**Exercise requirements:** Restate word for word the lines of the material below, from the line with "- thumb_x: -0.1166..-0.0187" to the line with "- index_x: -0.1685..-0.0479", both lines included, and no others.

======== The data

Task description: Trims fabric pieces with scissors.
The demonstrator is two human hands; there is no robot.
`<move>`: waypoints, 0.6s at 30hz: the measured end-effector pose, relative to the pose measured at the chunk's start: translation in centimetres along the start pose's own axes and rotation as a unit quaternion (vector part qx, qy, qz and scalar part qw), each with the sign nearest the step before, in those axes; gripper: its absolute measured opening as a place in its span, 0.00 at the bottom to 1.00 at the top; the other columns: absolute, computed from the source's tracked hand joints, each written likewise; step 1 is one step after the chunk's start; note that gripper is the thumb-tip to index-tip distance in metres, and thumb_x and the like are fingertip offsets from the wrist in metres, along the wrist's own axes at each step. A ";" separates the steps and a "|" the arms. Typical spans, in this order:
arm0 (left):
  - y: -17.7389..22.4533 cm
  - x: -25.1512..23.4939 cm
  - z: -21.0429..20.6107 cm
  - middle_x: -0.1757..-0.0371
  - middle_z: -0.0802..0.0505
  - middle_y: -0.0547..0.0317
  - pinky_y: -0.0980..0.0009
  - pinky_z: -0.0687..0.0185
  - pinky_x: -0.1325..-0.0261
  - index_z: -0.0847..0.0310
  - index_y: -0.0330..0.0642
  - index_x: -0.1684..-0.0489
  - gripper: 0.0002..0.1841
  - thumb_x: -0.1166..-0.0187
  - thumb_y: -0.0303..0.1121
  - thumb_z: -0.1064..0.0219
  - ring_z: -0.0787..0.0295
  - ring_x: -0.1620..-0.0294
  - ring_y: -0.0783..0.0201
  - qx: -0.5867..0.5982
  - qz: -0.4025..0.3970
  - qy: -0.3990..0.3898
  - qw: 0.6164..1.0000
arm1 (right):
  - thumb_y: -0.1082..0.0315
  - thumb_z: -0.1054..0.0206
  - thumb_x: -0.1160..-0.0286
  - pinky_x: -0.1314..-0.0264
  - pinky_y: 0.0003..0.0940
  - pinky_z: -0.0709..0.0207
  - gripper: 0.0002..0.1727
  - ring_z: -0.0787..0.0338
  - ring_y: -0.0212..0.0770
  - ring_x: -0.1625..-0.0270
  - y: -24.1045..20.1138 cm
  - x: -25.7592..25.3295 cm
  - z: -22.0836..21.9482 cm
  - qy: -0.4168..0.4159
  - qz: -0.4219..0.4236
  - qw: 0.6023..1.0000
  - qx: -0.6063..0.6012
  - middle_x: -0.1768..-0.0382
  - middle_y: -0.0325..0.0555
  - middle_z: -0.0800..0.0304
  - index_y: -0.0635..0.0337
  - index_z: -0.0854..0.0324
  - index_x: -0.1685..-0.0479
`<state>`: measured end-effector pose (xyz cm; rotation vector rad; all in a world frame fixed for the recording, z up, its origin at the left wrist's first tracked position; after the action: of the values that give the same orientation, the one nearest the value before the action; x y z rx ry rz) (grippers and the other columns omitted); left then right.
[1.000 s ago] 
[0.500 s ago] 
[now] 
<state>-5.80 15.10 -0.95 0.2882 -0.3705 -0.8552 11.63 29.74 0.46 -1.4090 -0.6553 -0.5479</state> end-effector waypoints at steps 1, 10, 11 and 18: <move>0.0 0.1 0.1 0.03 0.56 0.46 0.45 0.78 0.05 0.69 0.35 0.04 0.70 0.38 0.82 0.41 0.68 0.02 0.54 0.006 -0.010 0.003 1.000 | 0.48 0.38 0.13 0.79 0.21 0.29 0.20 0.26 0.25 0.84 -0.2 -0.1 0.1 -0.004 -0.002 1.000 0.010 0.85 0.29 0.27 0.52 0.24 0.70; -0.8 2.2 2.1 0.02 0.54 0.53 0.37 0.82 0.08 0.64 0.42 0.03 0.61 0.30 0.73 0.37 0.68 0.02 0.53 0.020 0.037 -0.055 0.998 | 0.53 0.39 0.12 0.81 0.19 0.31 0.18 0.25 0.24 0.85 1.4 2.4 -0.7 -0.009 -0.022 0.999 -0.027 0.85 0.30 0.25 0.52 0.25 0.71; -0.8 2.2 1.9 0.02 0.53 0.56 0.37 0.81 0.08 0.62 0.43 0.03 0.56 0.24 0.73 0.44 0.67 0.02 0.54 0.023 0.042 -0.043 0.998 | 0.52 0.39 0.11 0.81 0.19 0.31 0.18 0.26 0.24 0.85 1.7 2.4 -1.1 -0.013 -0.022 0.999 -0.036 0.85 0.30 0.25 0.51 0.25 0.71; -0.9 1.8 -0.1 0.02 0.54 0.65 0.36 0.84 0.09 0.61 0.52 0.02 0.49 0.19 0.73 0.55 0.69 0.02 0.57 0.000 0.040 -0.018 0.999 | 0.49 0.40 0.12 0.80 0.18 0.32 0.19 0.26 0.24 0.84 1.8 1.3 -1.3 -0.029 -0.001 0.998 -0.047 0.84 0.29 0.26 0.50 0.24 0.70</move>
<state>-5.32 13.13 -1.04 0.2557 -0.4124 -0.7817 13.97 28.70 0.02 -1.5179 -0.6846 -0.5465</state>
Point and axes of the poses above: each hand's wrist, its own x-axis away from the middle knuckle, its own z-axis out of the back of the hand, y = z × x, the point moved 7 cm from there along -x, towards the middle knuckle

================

**Output for this exercise:**
  - thumb_x: -0.1166..-0.0187
  - thumb_y: -0.0303..0.1121
  - thumb_z: -0.1064..0.0219
  - ring_z: -0.0787..0.0295
  - ring_x: -0.1620..-0.0294
  - ring_y: -0.0783..0.0201
  - qx: -0.5867..0.5982
  - qz: -0.4025..0.3970
  - qy: -0.3990..0.3898
  - qw: 0.6164..1.0000
arm1 (right):
  - thumb_y: -0.1082..0.0315
  - thumb_z: -0.1054..0.0206
  - thumb_x: -0.1160..-0.0286
  - pinky_x: -0.1314..-0.0264
  - pinky_y: 0.0003..0.0940
  - pinky_z: -0.0709..0.0207
  - gripper: 0.0002..0.1727
  - ring_z: -0.0787..0.0338
  - ring_y: -0.0212..0.0770
  - ring_x: -0.1625..-0.0270
  - y: -24.1045..20.1138 cm
  - x: -25.7592..25.3295 cm
  - z: -22.0836..21.9482 cm
  - qy: -0.4168..0.4159
  - qz: -0.4219..0.4236
  - qw: 0.6023..1.0000
  - qx: -0.6063..0.6012
  - middle_x: -0.1768..-0.0382
  - middle_y: -0.0325..0.0555
  - middle_z: -0.0800..0.0304
  - index_y: -0.0635..0.0337
  - index_z: -0.0854..0.0324
  - index_x: -0.1685..-0.0479

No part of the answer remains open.